That there is the Atlantic City skyline on a cloudy day. A cloud that, despite the clear blue out my window, hangs over the nation with seemingly no intention of blowing out to sea any time soon. So on this day there is good news and bad news. Let's get the bad over with, shall we? And a cautionary note: If you're one of the people on the verge of despair wonderin if the answer to the dismal economy and appalling, endless search for a job might be
retraining at one of those dubious bastions of post secondary education bleating at you through the telly screen to "gain new skills for today's rapidly changing job market", think again. Read
this woman's story in today's
Times. Makes me so mad I could spit!
The paternalistic (when has it not been so? and when does paternalism not smack of condescension?) and willfully chipper White House seems determined to keep its 'children' (we citizens) from seeing the truth: that the US economy has been permanently and irretrievably hollowed out like an October pumpkin to the sole benefit of an upper class (and their minions) of corporate/financial fat cats enjoying ever greater profits and productivity, despite permanent layoffs, as they hail each other, speeding away to offshore banks, unable to mask their disdain for the weak, lazy ex-workers with their slow American waddle who trusted the system and are now left cryin in their beer, mopping the bar with worthless Enron stock options.
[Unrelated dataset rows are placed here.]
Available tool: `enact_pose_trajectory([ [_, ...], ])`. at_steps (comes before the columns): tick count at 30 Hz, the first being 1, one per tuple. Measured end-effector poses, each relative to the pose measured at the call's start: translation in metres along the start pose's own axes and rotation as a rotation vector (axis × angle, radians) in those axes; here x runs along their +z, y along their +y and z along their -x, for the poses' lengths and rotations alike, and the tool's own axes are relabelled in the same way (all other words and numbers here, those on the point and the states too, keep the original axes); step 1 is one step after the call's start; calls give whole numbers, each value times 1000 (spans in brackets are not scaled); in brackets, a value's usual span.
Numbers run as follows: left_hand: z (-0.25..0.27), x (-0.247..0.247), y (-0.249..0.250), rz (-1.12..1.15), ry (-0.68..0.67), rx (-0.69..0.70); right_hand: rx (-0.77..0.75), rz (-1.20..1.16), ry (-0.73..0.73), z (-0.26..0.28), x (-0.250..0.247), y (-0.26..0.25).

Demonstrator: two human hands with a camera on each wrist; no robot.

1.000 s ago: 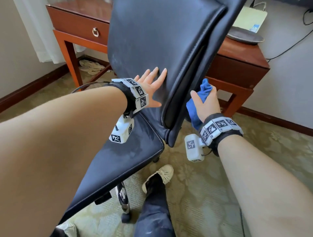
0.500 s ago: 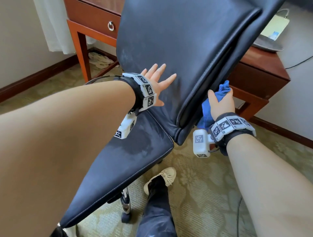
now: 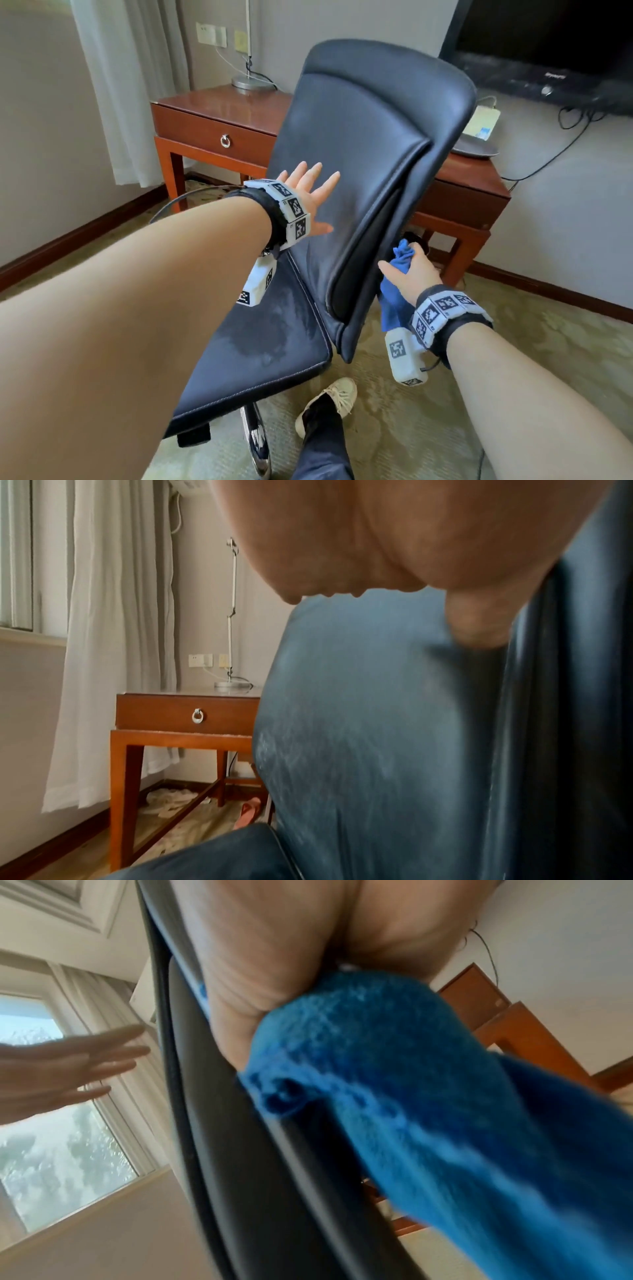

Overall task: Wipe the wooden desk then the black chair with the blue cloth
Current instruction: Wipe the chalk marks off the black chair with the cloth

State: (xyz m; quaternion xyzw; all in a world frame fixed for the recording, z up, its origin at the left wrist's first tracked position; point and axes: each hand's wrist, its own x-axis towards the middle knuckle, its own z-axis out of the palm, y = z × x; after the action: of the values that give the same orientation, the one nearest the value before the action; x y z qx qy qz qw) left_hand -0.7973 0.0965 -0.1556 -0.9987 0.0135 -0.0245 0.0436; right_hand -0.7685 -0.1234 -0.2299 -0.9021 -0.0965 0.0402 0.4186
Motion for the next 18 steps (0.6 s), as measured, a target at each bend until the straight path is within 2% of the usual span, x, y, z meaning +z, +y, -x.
enact_pose_trajectory([
  [2,13,-23,10,21,65,12,-10,90,-86,18,-17,-2],
  [4,27,-42,16,42,116,15,-23,143,-68,33,-37,-9],
  [7,47,-67,21,72,151,11,-19,64,181,49,-70,-30],
  [10,67,-90,25,102,182,34,-137,-149,332,61,-88,-71],
  [14,98,-109,25,100,200,80,-467,-206,277,85,-71,-132],
  [16,116,-116,15,100,166,97,-485,-243,257,97,-55,-142],
  [18,140,-122,0,206,118,75,-472,-235,233,103,-45,-139],
])
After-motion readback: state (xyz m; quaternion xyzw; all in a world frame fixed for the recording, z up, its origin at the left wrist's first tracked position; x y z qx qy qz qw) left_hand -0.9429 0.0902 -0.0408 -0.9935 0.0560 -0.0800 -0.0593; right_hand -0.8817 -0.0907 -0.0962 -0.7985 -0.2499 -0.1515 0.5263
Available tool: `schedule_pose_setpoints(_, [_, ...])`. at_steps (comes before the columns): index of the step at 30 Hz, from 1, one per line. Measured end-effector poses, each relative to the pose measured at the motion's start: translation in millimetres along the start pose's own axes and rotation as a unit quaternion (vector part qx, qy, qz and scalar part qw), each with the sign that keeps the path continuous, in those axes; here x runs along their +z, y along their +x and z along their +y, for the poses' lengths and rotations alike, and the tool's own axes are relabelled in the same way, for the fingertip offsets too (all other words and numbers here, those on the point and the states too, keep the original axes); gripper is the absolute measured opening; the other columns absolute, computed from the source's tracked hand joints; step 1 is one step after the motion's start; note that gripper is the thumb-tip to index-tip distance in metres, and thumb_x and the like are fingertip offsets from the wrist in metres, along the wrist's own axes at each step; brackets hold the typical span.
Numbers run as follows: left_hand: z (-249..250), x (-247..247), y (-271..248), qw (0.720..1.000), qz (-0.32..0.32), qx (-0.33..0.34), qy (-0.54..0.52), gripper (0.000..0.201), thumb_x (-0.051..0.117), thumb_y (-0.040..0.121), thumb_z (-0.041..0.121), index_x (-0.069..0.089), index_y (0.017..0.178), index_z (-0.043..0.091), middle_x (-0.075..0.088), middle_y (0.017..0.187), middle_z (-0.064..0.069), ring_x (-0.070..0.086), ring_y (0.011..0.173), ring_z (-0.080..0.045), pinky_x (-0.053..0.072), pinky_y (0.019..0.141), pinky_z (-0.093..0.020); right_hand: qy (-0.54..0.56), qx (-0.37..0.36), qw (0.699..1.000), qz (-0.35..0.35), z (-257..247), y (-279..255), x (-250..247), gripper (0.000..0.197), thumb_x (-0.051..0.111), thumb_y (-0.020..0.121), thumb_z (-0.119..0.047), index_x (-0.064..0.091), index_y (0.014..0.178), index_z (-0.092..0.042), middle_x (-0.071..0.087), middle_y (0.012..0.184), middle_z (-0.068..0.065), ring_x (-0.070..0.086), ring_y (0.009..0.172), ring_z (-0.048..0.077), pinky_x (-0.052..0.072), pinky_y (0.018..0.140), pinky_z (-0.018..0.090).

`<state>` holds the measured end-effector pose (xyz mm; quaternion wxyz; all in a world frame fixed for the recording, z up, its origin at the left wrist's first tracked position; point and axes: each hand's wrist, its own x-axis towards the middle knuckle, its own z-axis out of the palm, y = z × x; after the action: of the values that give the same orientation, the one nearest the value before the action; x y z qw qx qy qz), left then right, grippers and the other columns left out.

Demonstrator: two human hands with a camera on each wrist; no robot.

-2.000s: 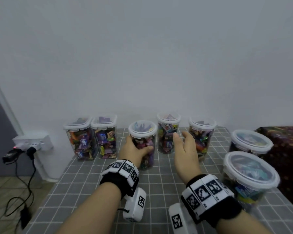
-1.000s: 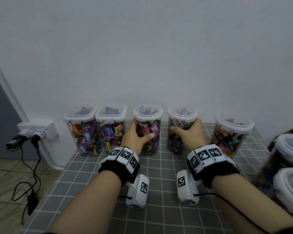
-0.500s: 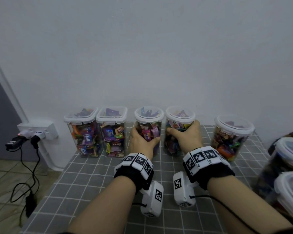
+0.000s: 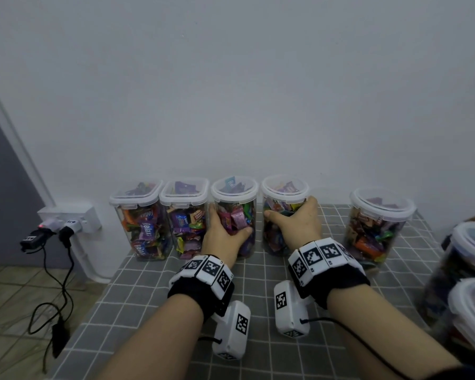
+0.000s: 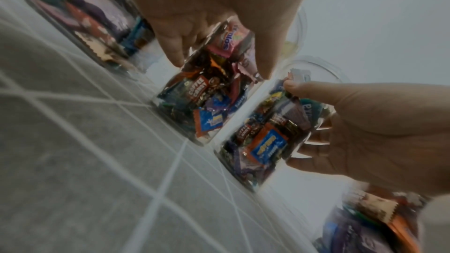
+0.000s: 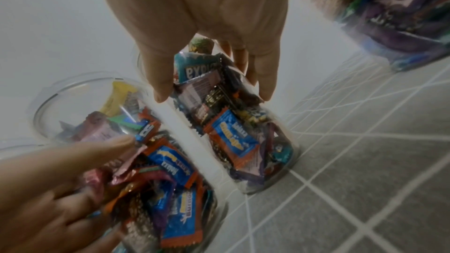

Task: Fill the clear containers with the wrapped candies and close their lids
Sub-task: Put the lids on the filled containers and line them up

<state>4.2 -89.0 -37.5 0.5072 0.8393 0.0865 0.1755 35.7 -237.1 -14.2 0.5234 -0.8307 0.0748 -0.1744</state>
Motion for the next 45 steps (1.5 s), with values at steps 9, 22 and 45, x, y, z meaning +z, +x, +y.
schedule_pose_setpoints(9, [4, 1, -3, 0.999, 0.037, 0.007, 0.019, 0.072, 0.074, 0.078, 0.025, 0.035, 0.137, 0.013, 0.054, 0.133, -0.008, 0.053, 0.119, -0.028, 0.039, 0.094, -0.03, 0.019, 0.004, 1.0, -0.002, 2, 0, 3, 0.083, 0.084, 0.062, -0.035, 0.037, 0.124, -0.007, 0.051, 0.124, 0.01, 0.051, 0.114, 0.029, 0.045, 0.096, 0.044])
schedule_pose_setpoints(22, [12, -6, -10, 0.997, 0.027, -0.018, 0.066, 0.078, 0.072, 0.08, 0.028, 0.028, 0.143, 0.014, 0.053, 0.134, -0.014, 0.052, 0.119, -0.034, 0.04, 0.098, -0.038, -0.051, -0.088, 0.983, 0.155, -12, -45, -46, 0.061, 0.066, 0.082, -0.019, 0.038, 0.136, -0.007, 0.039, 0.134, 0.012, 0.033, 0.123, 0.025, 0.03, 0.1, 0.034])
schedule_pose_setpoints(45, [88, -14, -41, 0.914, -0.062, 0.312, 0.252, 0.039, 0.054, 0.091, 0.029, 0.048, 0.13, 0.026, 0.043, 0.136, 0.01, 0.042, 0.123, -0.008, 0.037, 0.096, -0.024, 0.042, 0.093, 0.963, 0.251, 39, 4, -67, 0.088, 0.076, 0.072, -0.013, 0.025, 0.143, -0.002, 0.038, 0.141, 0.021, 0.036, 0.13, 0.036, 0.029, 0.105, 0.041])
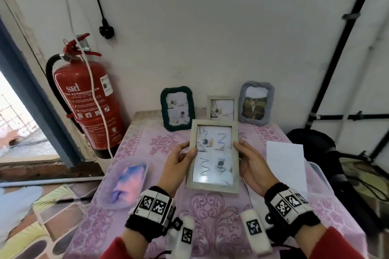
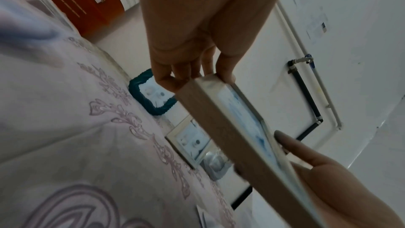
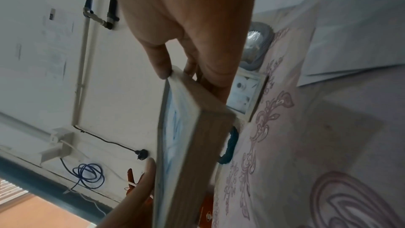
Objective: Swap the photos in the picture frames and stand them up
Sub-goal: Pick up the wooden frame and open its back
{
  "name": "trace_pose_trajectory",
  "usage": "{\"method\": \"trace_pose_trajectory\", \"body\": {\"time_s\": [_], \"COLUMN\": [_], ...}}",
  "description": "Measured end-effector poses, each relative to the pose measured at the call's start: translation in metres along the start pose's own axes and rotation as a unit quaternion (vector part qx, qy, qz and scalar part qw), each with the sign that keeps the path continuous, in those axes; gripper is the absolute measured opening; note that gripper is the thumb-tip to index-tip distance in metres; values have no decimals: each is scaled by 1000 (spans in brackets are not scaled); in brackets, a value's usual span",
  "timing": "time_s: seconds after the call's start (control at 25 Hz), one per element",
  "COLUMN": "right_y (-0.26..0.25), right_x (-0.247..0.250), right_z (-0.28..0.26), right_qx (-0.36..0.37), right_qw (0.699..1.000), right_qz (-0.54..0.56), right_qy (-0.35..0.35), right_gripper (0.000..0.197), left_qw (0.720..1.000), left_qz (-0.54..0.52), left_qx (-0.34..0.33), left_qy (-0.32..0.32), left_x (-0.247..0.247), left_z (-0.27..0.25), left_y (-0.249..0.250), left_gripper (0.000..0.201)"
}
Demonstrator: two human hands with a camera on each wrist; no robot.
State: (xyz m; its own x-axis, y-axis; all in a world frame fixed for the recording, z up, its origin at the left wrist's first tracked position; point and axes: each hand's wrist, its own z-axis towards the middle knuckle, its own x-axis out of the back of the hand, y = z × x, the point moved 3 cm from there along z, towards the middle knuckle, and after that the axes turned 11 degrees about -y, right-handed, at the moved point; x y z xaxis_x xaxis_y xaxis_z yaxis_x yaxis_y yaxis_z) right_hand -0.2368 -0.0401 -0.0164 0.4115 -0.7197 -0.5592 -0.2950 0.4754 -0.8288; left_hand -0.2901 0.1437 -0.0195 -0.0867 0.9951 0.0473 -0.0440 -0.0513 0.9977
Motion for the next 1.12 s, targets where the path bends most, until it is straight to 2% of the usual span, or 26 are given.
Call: {"method": "trace_pose_trajectory", "body": {"time_s": [0.16, 0.2, 0.28, 0.36, 0.48, 0.56, 0.72, 0.84, 0.92, 0.96, 1.12], "right_y": [-8, -10, -12, -13, -16, -18, -19, -16, -14, -12, -6], "right_x": [12, 15, 19, 19, 16, 12, 9, 5, 1, 0, 9], "right_z": [-12, -14, -16, -16, -16, -15, -14, -12, -12, -12, -16], "right_qx": [5, 6, 7, 8, 12, 17, 24, 36, 44, 47, 67], "right_qw": [1000, 999, 998, 998, 998, 998, 997, 994, 989, 984, 932], "right_qz": [-24, -39, -61, -61, -50, -44, -67, -101, -139, -173, -347], "right_qy": [20, 20, 19, 12, -20, -42, -32, -24, -15, -6, 83], "right_gripper": [34, 33, 25, 14, 16, 22, 42, 38, 26, 23, 38], "left_qw": [997, 988, 949, 937, 956, 963, 973, 977, 981, 984, 989], "left_qz": [81, 149, 287, 311, 239, 205, 152, 107, 67, 49, -35], "left_qx": [-7, -28, -102, -157, -163, -167, -172, -186, -180, -169, -130], "left_qy": [15, 36, 75, 36, -46, -54, -38, -12, 18, 36, 69], "left_x": [-17, -19, -27, -44, -70, -78, -79, -76, -69, -65, -52], "left_z": [-2, -4, -10, -15, -20, -21, -20, -20, -19, -18, -18], "left_y": [-8, -6, 4, 14, 19, 19, 18, 18, 16, 13, 0], "left_gripper": [40, 42, 49, 48, 39, 40, 43, 39, 34, 31, 25]}}
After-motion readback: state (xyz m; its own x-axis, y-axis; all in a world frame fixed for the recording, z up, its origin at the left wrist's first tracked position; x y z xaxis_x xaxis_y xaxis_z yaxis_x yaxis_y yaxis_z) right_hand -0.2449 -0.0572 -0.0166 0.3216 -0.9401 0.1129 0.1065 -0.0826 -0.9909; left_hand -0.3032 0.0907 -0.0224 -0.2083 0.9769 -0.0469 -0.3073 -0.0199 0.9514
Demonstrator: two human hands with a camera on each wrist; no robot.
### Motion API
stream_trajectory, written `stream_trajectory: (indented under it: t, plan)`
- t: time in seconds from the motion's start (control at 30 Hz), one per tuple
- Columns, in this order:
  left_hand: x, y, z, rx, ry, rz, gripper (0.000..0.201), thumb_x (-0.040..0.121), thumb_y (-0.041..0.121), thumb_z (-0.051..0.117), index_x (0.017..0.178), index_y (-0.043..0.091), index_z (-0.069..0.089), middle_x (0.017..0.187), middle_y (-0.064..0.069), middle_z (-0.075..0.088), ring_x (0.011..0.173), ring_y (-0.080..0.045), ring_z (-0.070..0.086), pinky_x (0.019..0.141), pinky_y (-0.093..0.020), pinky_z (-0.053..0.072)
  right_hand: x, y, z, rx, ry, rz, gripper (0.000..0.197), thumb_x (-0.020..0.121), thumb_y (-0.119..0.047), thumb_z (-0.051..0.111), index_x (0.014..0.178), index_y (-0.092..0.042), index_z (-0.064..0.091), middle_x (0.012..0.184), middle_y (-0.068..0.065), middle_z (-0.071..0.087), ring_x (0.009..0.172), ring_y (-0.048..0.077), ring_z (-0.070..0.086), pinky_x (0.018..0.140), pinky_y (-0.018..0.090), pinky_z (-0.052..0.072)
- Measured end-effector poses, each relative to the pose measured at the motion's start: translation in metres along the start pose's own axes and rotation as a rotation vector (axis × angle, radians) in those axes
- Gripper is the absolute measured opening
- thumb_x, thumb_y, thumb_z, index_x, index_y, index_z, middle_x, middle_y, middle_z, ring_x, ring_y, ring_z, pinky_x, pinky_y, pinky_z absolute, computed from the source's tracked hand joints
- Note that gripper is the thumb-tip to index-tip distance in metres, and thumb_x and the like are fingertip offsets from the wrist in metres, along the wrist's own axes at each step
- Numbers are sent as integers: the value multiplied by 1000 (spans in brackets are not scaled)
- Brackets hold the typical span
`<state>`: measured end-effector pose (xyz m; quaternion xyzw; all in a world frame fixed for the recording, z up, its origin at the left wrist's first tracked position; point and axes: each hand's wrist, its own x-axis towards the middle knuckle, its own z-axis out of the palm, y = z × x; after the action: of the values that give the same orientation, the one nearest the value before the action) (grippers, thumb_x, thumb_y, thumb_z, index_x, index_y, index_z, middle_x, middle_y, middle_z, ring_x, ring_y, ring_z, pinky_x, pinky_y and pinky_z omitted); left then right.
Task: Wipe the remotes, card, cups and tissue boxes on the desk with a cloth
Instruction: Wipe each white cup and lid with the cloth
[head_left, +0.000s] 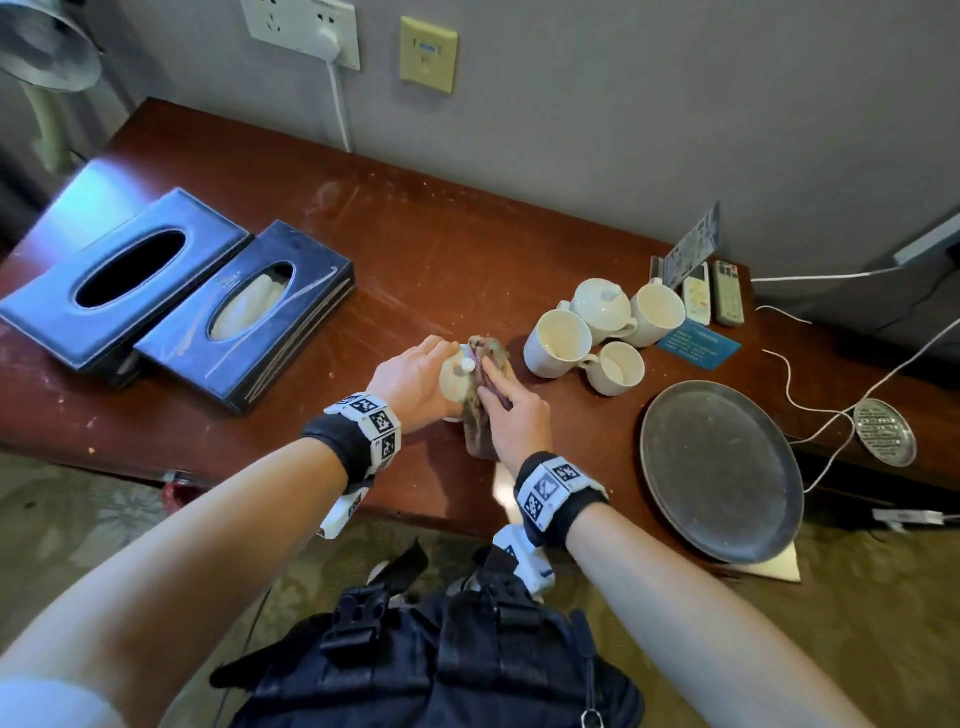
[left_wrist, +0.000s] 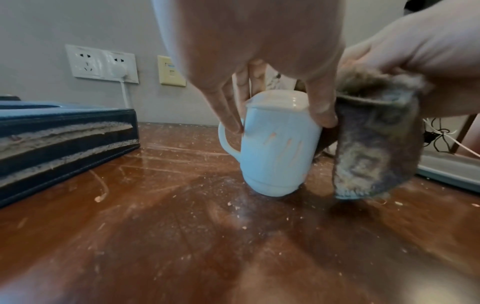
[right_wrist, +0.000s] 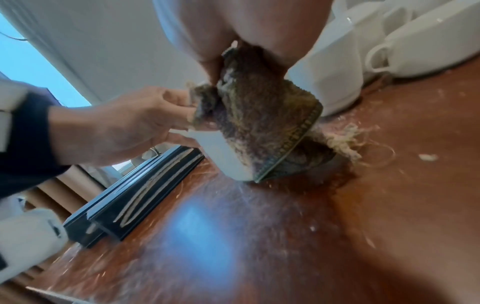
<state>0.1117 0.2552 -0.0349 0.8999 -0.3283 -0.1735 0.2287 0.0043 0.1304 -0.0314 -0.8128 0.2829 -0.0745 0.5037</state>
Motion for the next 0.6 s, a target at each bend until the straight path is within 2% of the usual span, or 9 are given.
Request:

Obama appears irrepressibly upbeat (and often seems exhausted by his efforts in that area) about jobs growth. The Times article implies it's a lack of certain skill sets (or automation) as well as (maybe just a little) the continued offshoring of jobs that is killing US workers. The proportionality of these "causes" isn't clarified, but if it's really skillset shortage, how is it that productivity is up to record levels? Yet Obama is determined to finance retraining opportunities despite knowing full well that in this lean and meaner "economy" (as in 'stingy'), the demand for new skills moves ever faster than the workers are able to retrain. Perhaps designedly so. And even after you, in good faith as you sip the KoolAid passed out at job centers, borrow money to retrain yourself from the same, ruthless banks still refusing to lend to smaller companies so they can hire, it's such a buyer's market for employers, that they want a year's experience in your new field before they'll hire you-- your new costly training be damned! As if the recent graduates of DeVries Institute and the like were in teh same boat as the lucky children of well connected upper middle class parents, the ones who comfortably and with ease finance summer internships on the Hill, on the job training for the privileged. Every deck you can imagine is stacked against wage workers now. And they are 4/5 of the American workforce.
It's enough to send you tearing out to the garage for a pitchfork. This baloney about retraining is a lie. We heard the same crap in the seventies and the eighties while the corporations and manufacturers were exporting jobs faster than you could say " service economy". Retraining so the corporations wouldn't go offshore for better trained workers? Fiddlesticks. They're just buyin time til the next generation comes up to the plate, with no knowledge of the hoaxes Corporate America (we capitalize them now, are they not men? sayeth the Court) laid on their forebears, and absolutely no sense of history or their place in it. But they can work a remote. They can sit at a screen for hours without becoming bored. Never aspiring to something better, more meaningful. It's Henry Ford's dream redux, but on a national scale.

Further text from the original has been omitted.